## Work to complete
The required output is an exact restatement of the lines, starting with the one that contains "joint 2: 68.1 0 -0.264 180" and finishing with the last line of the listing. It contains no pictures.

## Dataset excerpt
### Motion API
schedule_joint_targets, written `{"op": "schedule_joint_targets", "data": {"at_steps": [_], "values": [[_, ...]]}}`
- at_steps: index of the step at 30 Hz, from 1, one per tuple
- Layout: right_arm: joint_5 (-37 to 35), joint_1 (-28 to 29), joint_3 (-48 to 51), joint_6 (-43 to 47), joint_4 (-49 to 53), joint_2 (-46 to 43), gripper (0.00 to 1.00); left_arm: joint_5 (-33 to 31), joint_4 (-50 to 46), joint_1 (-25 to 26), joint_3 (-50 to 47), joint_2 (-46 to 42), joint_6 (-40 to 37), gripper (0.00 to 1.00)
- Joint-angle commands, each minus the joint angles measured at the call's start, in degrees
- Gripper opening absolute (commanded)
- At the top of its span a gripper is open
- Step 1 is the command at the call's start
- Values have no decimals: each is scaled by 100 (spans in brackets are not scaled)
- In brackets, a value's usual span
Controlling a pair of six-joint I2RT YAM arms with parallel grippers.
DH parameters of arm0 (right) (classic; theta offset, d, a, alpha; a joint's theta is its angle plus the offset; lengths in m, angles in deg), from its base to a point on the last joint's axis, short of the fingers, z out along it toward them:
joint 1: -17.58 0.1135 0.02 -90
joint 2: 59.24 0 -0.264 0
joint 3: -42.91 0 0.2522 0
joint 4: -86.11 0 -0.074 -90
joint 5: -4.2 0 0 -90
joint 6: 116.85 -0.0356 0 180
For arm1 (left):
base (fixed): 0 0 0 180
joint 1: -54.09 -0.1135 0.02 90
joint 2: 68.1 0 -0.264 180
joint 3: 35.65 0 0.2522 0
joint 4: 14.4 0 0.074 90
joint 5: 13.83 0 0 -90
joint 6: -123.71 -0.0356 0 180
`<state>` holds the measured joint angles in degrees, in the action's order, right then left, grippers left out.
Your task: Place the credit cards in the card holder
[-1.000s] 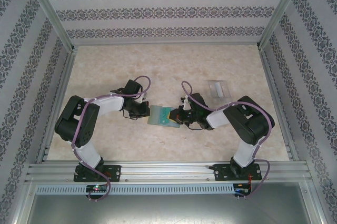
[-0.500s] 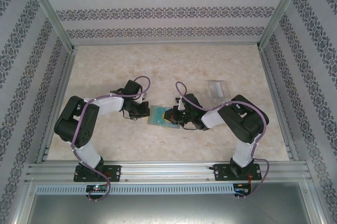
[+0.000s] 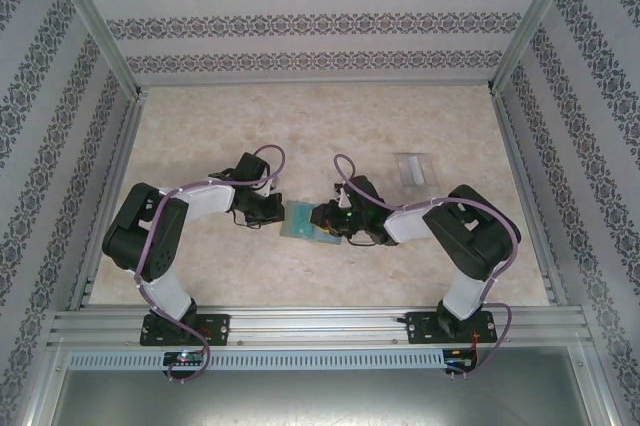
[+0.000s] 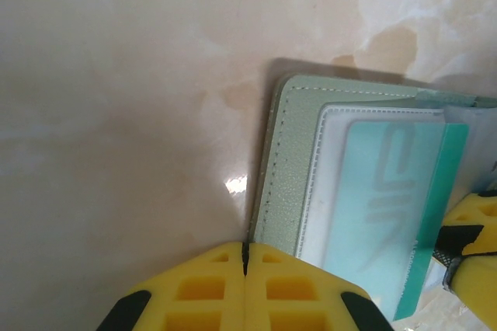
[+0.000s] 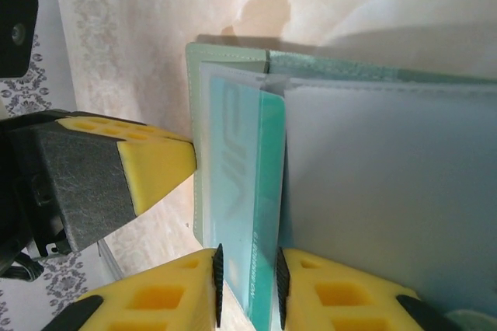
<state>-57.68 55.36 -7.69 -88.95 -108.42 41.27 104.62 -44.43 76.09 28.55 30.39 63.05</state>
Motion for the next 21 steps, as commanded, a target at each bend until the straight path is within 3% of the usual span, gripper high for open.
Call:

## Answer for the task
joint 2: 68.1 0 -0.264 180
joint 3: 35.65 0 0.2522 0
joint 4: 14.4 0 0.074 90
joint 5: 13.83 0 0 -90
joint 6: -123.71 -0.0356 0 180
`<state>` holds the measured joint angles in degrees, in the action's order, right then left, grippers left out.
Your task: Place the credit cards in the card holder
[-1.000s] 
[-0.500s] 
[+0.000s] 
[+0.000s] 
[+0.000s] 
<state>-57.68 55.36 -7.69 -88.95 -108.42 41.27 104.62 -44.43 76.09 28.55 30.39 63.05</state>
Motion for the next 21 steps, as commanded, a target at each bend until the straight path is within 3% of the usual span, gripper high for open.
Call:

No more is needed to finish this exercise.